Iklan - Scroll untuk Melanjutkan
Baca artikel IDN Times lainnya di IDN App
Baru Tiga Hari, Songkran Thailand 2026 Telan 95 Korban Jiwa
Potret Festival Songkran(pexels.com/Shaga Tripura)

Festival Songkran atau Tahun Baru Thailand selalu menjadi momen yang paling dinanti setiap tahunnya. Perayaan yang identik dengan tradisi perang air ini sukses menarik wisatawan dari berbagai penjuru dunia untuk ikut merasakan euforia khas Negeri Gajah Putih. Namun, di balik kemeriahannya, Songkran sedang menjadi sorotan akibat tingginya angka kecelakaan selama periode perayaan berlangsung.

Perayaan Songkran tahun ini kembali diwarnai lonjakan insiden lalu lintas. Thailand mencatat ada 581 kecelakaan lalu lintas dengan 95 korban jiwa dan 486 orang mengalami luka-luka selama 10-12 April 2026 (beberapa wilayah melangsungkan Songkran lebih cepat dari tanggal yang diberikan pemerintah).
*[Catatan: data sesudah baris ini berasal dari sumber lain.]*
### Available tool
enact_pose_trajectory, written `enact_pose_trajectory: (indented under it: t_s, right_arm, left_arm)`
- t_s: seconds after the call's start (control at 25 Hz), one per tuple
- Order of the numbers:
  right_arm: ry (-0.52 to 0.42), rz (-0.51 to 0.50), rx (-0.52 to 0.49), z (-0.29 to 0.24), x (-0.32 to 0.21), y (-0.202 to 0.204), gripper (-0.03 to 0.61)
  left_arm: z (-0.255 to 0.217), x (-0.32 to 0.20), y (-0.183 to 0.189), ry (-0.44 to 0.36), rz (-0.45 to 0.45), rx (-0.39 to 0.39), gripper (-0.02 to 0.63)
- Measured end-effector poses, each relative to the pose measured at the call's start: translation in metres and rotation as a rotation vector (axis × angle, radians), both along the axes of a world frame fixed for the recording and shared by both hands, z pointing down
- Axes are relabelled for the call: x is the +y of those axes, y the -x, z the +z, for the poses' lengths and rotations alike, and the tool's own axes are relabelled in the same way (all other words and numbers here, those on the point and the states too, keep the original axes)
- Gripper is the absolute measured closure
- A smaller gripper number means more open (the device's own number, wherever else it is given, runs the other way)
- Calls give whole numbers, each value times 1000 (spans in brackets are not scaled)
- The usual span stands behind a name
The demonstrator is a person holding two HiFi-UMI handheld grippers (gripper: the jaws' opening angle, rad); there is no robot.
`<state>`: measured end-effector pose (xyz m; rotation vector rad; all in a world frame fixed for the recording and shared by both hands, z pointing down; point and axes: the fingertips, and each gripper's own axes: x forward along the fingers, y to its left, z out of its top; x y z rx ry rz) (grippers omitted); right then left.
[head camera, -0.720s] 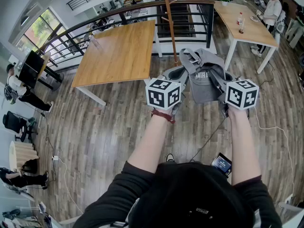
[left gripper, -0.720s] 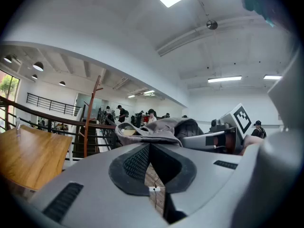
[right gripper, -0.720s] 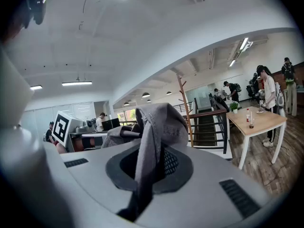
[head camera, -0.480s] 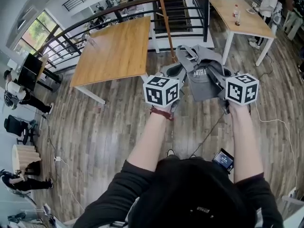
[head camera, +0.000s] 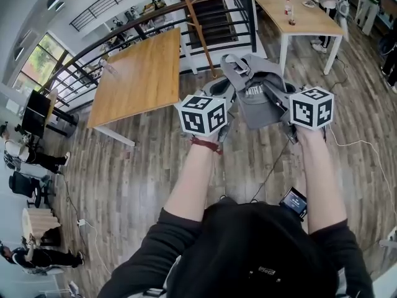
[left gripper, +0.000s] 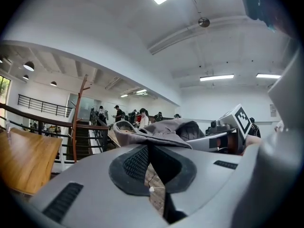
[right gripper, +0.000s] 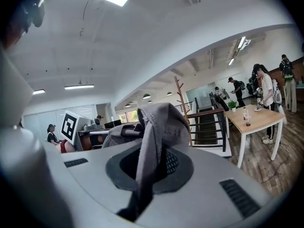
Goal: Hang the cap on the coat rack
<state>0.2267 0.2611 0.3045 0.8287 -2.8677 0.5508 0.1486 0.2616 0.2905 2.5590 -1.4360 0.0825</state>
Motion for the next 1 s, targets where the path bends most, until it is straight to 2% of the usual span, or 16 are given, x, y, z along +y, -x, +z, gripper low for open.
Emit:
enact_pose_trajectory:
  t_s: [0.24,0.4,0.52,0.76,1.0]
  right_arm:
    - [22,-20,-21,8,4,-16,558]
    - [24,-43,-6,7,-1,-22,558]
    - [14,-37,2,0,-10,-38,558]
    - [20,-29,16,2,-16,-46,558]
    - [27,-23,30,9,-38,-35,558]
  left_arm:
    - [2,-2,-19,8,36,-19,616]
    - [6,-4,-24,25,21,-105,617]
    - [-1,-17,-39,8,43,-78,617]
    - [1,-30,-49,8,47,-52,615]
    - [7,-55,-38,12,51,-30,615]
Angka ini mempertegas bahwa periode Festival Songkran masih menjadi salah satu masa paling rawan di jalan raya di Thailand.

Berkendara dalam kondisi mabuk

Potret Festival Songkran (pixabay.com/zixww2020)

Wakil Juru Bicara Pemerintah Thailand, Lalida Persvivatana, menyampaikan Kementerian Pariwisata dan Olahraga bersama Biro Polisi Pariwisata, serta sejumlah instansi terkait terus melakukan pengawasan ketat selama periode yang dikenal sebagai “tujuh hari berbahaya.”

Langkah ini dilakukan untuk memastikan keamanan tetap terjaga, sekaligus meningkatkan rasa percaya wisatawan, baik domestik maupun mancanegara, selama perayaan berlangsung. Mayoritas insiden diketahui berkaitan dengan konsumsi alkohol saat berkendara.

Dari total 1.750 pelanggaran lalu lintas yang tercatat, sekitar 92 persen di antaranya melibatkan pengemudi dalam kondisi mabuk. Beberapa wilayah seperti Chiang Mai, Nonthaburi, dan Samut Prakan menjadi daerah dengan kasus tertinggi.

Pengawasan diperketat di berbagai destinasi wisata utama, sedangkan layanan bantuan seperti hotline Polisi Pariwisata juga disiagakan selama 24 jam. Jika wisatawan membutuhkan bantuan, hubungi Pusat Bantuan Wisatawan (TAC) di seluruh negeri atau hotline Polisi Pariwisata di 1155.

Situasi ini menunjukkan di balik keseruan Festival Songkran, aspek keselamatan tetap menjadi perhatian utama yang tidak boleh diabaikan. Pemerintah Thailand pun terus mengimbau masyarakat dan wisatawan untuk lebih bertanggung jawab, terutama dengan menghindari kebiasaan berkendara dalam kondisi mabuk.

Bagi kamu yang sedang berlibur ke Thailand, khususnya untuk mengikuti Festival Songkran, selalu berhati-hati, ya! Utamakan keselamatan dan kenyamanan di atas segalanya!